A MARRIED couple who conned a farmer out of £1m after suggesting they were connected to Irish terrorists were jailed yesterday.

A judge heard how travellers Dennis McGinley, 30, and Bianca McGinley, 25, defrauded terrified victims in North Yorkshire, Staffordshire and the Avon and Somerset area, netting £1.9m over three years.

The biggest loser was an unnamed farmer from the outskirts of York who was conned out of £1m, some of which went to buy luxury cars including a Lamborghini.

North Yorkshire Police said the victims were involved in business deals with travellers and Dennis McGinley then came along making demands, purporting to represent interests associated with a “threelettered organisation” from Northern Ireland.
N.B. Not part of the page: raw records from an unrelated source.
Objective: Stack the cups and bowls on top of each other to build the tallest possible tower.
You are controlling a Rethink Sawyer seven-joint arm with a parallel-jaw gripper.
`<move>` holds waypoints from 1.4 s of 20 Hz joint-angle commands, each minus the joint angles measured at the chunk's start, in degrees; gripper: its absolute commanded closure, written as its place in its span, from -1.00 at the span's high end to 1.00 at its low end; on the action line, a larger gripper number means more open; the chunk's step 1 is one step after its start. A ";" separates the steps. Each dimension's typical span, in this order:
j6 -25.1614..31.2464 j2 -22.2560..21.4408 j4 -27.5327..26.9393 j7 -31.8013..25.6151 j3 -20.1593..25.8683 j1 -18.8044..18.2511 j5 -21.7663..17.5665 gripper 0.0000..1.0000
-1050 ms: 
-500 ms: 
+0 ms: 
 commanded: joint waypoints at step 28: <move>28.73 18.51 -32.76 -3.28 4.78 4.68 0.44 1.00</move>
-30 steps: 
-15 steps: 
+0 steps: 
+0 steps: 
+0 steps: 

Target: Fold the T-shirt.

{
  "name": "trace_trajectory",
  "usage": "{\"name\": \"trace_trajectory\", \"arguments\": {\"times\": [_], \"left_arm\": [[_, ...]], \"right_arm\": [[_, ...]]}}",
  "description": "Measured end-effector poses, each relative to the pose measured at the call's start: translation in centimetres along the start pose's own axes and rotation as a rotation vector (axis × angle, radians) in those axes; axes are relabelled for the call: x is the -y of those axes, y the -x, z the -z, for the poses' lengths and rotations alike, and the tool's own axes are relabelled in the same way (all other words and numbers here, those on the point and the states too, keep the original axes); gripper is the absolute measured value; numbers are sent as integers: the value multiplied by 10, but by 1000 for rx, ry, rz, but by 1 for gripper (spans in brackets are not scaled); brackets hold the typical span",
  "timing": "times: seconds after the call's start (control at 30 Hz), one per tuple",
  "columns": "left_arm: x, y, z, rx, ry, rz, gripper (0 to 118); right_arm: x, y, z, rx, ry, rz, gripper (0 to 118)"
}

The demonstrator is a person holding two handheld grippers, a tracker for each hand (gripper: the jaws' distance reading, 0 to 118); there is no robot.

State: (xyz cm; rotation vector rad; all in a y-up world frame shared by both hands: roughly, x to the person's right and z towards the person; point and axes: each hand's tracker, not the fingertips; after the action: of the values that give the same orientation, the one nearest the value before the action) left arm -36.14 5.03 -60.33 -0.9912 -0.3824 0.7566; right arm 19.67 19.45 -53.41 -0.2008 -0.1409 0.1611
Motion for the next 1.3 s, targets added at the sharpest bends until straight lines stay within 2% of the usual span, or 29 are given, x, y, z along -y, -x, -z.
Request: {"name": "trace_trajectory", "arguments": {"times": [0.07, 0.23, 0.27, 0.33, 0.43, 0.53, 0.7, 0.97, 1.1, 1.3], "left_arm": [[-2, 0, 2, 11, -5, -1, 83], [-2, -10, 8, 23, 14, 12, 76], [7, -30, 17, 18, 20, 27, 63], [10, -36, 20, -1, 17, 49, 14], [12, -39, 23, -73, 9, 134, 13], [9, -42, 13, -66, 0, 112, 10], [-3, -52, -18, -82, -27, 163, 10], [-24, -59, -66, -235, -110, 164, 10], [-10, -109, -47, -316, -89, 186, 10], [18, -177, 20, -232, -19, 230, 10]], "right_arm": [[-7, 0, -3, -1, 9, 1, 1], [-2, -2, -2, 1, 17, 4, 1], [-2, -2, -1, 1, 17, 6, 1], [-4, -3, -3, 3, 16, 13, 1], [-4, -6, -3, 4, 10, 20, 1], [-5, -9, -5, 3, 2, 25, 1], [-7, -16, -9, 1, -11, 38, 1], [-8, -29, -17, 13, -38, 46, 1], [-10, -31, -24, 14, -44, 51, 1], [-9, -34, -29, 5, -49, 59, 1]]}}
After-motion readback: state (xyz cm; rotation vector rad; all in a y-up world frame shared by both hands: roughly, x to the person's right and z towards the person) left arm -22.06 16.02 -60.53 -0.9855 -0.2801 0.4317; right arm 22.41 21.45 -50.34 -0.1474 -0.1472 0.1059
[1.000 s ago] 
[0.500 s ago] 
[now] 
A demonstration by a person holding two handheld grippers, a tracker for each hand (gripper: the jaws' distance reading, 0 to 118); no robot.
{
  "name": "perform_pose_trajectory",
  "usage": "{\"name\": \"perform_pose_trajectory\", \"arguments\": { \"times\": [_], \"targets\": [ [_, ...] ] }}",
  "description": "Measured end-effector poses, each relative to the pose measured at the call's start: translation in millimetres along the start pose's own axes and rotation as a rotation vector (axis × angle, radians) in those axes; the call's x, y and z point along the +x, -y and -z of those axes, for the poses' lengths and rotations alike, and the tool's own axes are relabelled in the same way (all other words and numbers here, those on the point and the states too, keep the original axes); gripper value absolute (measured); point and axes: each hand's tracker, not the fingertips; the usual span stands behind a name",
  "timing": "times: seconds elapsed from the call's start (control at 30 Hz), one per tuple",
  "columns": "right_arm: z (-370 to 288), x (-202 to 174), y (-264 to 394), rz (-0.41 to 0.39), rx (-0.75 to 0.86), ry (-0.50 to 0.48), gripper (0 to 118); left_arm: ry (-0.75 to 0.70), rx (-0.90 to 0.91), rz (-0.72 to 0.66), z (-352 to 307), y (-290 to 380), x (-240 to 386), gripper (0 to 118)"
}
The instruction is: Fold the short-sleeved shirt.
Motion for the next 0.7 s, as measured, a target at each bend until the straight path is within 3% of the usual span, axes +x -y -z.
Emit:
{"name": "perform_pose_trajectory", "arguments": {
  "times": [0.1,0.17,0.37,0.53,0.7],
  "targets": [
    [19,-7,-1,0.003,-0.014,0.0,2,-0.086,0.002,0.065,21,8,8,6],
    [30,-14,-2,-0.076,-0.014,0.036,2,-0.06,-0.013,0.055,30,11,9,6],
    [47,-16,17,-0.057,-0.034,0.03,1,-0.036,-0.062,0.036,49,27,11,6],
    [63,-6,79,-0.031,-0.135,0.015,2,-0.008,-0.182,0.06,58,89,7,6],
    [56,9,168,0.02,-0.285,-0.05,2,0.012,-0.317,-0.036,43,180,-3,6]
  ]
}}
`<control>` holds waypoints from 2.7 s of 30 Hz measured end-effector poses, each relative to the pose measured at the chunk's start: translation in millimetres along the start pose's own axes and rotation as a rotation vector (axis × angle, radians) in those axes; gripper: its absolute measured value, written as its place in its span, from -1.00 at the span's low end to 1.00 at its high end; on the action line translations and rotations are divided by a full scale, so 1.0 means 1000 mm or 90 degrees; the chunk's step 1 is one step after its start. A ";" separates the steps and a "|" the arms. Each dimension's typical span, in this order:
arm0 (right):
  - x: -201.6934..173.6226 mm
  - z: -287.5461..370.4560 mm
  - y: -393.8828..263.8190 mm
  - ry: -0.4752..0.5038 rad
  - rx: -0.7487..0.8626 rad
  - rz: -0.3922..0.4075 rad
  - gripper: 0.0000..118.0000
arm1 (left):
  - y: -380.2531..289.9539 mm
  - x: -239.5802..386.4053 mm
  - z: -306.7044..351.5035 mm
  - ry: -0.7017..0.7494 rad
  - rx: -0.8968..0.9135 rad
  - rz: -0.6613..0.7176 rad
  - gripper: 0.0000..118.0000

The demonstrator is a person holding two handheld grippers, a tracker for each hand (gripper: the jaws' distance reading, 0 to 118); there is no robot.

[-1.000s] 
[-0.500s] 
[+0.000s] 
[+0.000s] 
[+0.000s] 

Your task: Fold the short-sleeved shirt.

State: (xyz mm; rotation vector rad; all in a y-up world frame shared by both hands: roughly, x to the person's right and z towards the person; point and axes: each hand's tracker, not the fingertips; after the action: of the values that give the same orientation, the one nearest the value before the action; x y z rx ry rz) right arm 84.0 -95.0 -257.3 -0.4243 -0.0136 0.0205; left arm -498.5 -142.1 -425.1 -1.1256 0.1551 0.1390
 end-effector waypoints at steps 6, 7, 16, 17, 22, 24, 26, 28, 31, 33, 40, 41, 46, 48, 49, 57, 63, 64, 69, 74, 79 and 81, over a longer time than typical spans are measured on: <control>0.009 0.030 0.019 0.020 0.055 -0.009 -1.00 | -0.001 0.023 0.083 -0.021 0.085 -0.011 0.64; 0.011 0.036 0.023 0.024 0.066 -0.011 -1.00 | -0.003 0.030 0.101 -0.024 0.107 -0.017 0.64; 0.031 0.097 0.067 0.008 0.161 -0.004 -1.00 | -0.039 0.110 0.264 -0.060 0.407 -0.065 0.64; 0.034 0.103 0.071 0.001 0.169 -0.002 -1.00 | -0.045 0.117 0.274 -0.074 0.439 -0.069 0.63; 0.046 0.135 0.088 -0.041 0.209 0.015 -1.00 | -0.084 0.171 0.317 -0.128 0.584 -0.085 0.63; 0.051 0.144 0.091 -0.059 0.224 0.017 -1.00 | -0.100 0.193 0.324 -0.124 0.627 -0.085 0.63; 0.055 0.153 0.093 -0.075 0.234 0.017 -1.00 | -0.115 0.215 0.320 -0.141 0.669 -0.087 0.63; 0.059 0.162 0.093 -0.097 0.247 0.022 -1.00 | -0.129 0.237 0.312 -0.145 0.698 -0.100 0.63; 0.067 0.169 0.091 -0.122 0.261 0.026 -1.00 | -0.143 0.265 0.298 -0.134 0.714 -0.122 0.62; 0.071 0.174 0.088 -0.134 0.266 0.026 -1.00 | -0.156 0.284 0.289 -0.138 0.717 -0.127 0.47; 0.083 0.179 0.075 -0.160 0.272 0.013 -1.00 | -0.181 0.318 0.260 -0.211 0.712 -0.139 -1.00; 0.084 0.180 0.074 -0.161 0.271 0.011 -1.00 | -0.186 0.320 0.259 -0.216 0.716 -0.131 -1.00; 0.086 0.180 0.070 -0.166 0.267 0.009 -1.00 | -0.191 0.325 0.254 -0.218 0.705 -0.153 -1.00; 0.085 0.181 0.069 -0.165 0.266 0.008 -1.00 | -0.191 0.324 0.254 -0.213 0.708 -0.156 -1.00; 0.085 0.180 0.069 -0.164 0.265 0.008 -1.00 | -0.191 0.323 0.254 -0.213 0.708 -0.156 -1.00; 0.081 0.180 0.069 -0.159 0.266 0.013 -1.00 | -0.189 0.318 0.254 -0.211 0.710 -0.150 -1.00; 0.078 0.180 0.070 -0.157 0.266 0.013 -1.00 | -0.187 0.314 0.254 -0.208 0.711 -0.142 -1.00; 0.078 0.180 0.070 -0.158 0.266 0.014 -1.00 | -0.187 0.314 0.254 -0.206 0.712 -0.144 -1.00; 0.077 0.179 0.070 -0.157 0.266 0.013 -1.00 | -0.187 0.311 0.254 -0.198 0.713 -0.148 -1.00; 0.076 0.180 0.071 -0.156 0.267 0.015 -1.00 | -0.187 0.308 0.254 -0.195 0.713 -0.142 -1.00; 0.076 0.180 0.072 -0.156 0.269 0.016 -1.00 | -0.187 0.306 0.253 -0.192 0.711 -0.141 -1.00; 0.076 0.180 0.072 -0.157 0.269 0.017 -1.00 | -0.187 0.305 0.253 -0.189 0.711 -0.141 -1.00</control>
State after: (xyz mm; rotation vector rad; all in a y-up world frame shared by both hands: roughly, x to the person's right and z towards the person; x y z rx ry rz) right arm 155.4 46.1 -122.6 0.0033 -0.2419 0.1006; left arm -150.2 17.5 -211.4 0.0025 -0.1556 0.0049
Detectives said those involved were terrified by Dennis McGinley.

One father and son, who lost £850,000, did not even speak to each other about what was happening, believing the family would be under direct threat if they spoke.

Two companies were stripped of their assets and closed, police said, and victims were forced to travel around the UK making cash and banking payments at Dennis McGinley’s direction.

The McGinleys admitted conspiracy to defraud between March 1, 2006 and March 18, last year.

Dennis McGinley was sentenced to eight years in prison and his wife, whose maiden name is Broadway, was jailed for three-and-a-half years.

The pair, who are of no fixed address, but are from the travelling community in the Taunton area of Somerset, were arrested following a joint investigation involving the North Yorkshire, Staffordshire and Avon and Somerset police forces.

They were arrested in March last year in Chelmsford, Essex.

Sentencing the couple at Leeds Crown Court, Judge Rodney Grant said the conspiracy was “a carefully planned scheme ruthlessly carried out”, North Yorkshire Police said yesterday.

Speaking after the case, Detective Inspector Adam Harland, who led the North Yorkshire Police investigation, said: “When we were first confronted with the scale of these blackmails, it was hard for all those on the inquiry to understand how anyone could lose £1m and not make some effort to contact the police.

“However, the fear engendered in the victims by Dennis McGinley was so real that they handed over vast amounts of money, representing the benefit from a life’s worth of work, rather than seek help.”

Mr Harland said officers had not recovered most of the cash.